Transport & Environment: EU targets fall behind market reality

Such forecast highlights, in T&E words, that “EU regulation is falling behind market realities”, as the recently adopted CO2 standards for heavy-duty vehicles (HDVs) require 90% of new city buses to be ZE by 2030, and 100% by 2035. The even less ambitious Clean Vehicles Directive (CVD) sets average ZE procurement targets of only 20% in 2021–2025 and 30% in 2026–2030. The same organization has already urged Europe, also on our platform, to ban diesel buses as early as 2027.

At the country level, 15 Member States outperform the EU average in 2023, including five where ZE city buses already account for more than 90% of new sales: Slovenia, Denmark, the Netherlands, Ireland, and Finland.

ICCT found in late 2023 that six European Member States exclusively registered zero-emission city buses (Netherlands, Denmark, Slovenia, Ireland, Finland, and Portugal).

T&E reports highlight that “among major markets, ie. markets with at least 1,000 new city buses in 2023, the UK ranks highest with a ZE bus share of new sales of 63% in 2023. Spain ranks just above the EU average, with a 40% ZE share. Italy and Germany come in 3rd and 4th places respectively, with ZE shares of 29% and 26%. France ranks last of the major markets, with a 23% ZE share. Notably 46% of new city buses in France in 2023 are gas buses, a share that is second only to Estonia”.

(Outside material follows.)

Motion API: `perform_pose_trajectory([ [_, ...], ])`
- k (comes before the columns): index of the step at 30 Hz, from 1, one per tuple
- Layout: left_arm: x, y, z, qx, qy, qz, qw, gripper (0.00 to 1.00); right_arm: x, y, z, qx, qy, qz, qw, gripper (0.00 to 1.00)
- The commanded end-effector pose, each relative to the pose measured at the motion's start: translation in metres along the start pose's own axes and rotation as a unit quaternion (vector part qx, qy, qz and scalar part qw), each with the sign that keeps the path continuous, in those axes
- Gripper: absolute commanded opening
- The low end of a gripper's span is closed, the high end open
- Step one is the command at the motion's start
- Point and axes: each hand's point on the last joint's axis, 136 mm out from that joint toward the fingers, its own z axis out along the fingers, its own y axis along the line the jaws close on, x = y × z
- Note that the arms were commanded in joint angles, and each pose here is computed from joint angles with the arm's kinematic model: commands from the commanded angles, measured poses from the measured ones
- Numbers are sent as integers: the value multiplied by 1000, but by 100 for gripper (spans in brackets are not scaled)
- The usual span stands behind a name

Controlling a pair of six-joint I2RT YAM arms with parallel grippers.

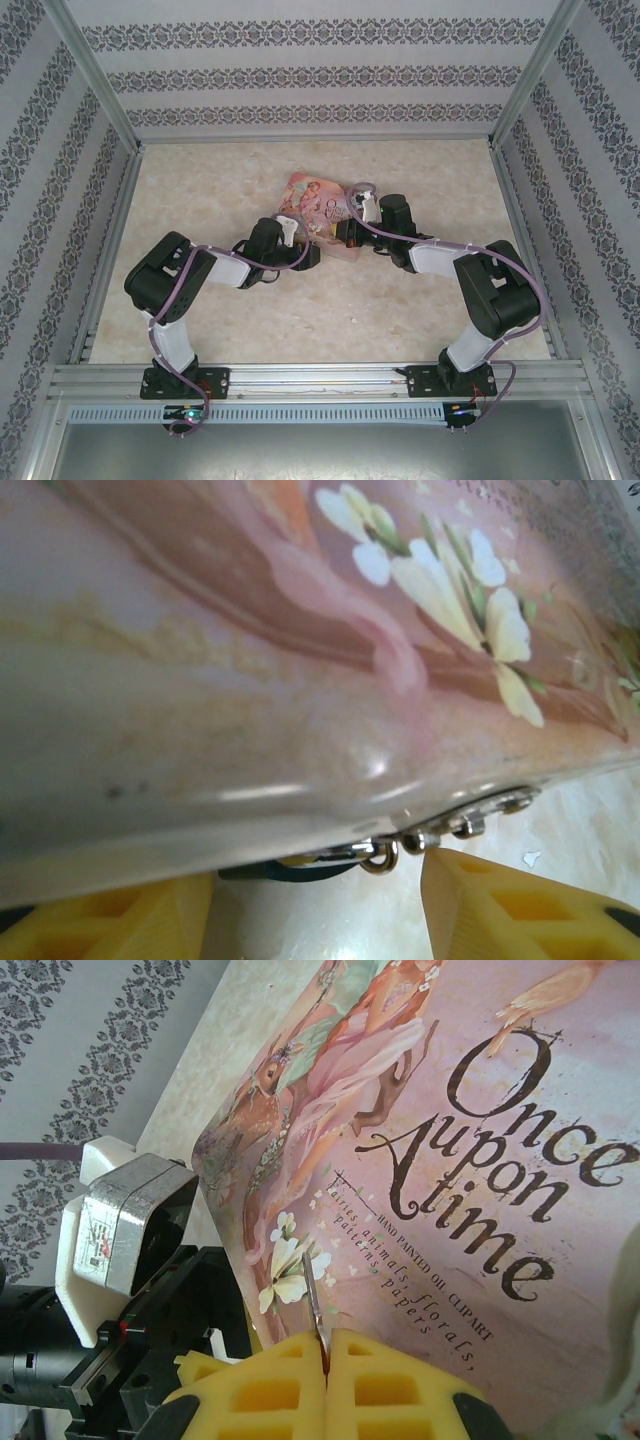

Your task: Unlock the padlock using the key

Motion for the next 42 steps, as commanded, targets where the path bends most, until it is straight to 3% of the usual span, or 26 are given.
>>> perform_pose_trajectory([
  [1, -9, -8, 4, 22, -13, -4, 1000, 56, 33, -15, 2, 30, 47, 23, 998, 0],
  [42, -23, -27, 9, 5, -25, 14, 1000, 39, 36, -15, 5, 32, 51, 23, 998, 0],
])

Cities setting goals for zero emission buses in 2025, 2030, 2035

Many cities across Europe are setting ambitious targets for zero-emission (ZE) bus fleets. By 2025, at least eight cities aim to achieve 100% ZE bus fleets. This number is set to increase, with an additional 19 cities planning to reach this goal by 2030, and another 13 cities by 2035. 14 other cities have also committed to achieving significant reductions in emissions, albeit not reaching the 100% mark by 2035 or earlier.

Countries themselves are also joining this movement. Both the Netherlands and Denmark have set national targets for all urban buses to be zero-emission by 2030, showcasing a strong commitment at the national level to clean urban transport.

The value of the energy mix

While BEBs dominate the market, some countries still rely on a mix of propulsion technologies, highlighting transitional phases towards full electrification. Sweden and the United Kingdom, for instance, have significant shares of hybrid buses, at 24% and 37%, respectively, alongside their battery-electric fleets. This indicates a phased approach to reducing emissions while leveraging existing technologies. France and Germany exhibit a balanced approach, integrating BEBs with hybrids and maintaining a notable share of diesel buses.